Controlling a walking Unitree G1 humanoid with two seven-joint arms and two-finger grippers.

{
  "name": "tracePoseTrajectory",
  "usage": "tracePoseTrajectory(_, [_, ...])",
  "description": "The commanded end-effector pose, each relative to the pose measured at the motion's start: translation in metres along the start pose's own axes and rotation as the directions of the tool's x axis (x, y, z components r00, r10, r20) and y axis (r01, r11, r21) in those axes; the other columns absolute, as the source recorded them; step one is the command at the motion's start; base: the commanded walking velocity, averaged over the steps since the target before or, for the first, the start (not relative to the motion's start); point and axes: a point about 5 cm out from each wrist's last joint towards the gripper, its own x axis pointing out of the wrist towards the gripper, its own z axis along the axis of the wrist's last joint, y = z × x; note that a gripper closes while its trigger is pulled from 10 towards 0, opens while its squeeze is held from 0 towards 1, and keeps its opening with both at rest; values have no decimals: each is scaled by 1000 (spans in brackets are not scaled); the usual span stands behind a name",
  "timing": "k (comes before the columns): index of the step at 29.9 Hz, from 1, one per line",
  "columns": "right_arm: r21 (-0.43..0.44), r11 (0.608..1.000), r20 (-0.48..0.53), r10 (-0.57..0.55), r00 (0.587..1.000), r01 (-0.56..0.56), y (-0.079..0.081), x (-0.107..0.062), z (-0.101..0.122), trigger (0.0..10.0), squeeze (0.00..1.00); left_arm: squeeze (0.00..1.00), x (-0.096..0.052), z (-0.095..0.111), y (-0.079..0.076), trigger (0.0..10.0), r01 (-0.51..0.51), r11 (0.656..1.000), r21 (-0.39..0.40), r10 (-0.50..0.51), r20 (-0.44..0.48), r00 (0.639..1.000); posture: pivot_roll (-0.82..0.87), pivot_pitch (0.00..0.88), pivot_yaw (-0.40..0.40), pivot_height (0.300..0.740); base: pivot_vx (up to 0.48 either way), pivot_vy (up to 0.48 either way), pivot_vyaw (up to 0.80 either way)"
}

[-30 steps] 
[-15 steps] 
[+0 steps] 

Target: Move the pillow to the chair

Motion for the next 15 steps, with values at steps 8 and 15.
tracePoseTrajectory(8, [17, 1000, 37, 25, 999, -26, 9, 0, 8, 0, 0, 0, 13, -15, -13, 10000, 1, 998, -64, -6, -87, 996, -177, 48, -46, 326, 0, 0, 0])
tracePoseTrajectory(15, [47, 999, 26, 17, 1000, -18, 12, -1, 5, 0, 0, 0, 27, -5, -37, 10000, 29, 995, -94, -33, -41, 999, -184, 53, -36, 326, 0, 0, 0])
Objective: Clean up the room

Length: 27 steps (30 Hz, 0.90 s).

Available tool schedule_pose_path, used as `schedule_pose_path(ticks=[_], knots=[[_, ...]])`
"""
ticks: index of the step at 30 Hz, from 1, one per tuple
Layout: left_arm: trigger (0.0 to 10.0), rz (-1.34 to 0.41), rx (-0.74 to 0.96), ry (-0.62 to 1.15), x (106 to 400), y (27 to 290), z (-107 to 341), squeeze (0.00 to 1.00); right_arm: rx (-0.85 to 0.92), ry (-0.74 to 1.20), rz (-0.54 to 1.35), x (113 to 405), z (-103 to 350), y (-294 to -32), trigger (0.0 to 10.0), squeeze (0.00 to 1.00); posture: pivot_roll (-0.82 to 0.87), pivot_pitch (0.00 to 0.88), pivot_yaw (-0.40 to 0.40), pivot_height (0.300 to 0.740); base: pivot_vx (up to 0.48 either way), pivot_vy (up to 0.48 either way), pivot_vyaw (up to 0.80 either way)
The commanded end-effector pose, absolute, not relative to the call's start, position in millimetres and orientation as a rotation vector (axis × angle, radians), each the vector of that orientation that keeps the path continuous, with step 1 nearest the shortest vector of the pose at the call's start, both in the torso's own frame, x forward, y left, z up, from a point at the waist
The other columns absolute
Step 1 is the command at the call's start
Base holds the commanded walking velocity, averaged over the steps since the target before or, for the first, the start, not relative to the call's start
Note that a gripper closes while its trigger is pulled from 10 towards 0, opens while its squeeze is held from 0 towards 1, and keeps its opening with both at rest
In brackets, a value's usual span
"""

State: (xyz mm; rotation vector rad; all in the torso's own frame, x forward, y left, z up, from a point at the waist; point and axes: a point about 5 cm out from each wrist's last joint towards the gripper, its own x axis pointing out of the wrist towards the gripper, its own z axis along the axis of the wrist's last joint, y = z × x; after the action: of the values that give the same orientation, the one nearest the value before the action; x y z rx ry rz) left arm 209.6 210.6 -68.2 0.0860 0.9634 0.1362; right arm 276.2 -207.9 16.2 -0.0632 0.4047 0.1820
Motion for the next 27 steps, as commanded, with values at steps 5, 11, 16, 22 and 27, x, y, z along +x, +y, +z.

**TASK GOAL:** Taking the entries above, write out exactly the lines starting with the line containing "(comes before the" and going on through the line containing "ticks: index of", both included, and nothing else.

**REPLY:**
  "timing": "k (comes before the columns): index of the step at 29.9 Hz, from 1, one per line",
  "columns": "right_arm: r21 (-0.43..0.44), r11 (0.608..1.000), r20 (-0.48..0.53), r10 (-0.57..0.55), r00 (0.587..1.000), r01 (-0.56..0.56), y (-0.079..0.081), x (-0.107..0.062), z (-0.101..0.122), trigger (0.0..10.0), squeeze (0.00..1.00); left_arm: squeeze (0.00..1.00), x (-0.096..0.052), z (-0.095..0.111), y (-0.079..0.076), trigger (0.0..10.0), r01 (-0.51..0.51), r11 (0.656..1.000), r21 (-0.39..0.40), r10 (-0.50..0.51), r20 (-0.44..0.48), r00 (0.639..1.000); posture: pivot_roll (-0.82..0.87), pivot_pitch (0.00..0.88), pivot_yaw (-0.40..0.40), pivot_height (0.300..0.740); base: pivot_vx (up to 0.48 either way), pivot_vy (up to 0.48 either way), pivot_vyaw (up to 0.80 either way)"
}

[-30 steps] 
[-15 steps] 
[+0 steps] 

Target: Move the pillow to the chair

Motion for the next 15 steps, with values at steps 8 and 15.
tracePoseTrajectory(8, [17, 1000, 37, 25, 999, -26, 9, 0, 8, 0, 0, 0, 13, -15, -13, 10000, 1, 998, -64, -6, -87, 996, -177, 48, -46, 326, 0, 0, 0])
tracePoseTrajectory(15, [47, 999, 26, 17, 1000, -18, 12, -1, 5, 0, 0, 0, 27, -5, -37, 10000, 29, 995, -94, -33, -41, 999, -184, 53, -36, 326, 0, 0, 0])
Objective: Clean up the room

Length: 27 steps (30 Hz, 0.90 s).

Available tool schedule_pose_path, used as `schedule_pose_path(ticks=[_], knots=[[_, ...]])`
"""
ticks: index of the step at 30 Hz, from 1, one per tuple

No further output is needed for the exercise.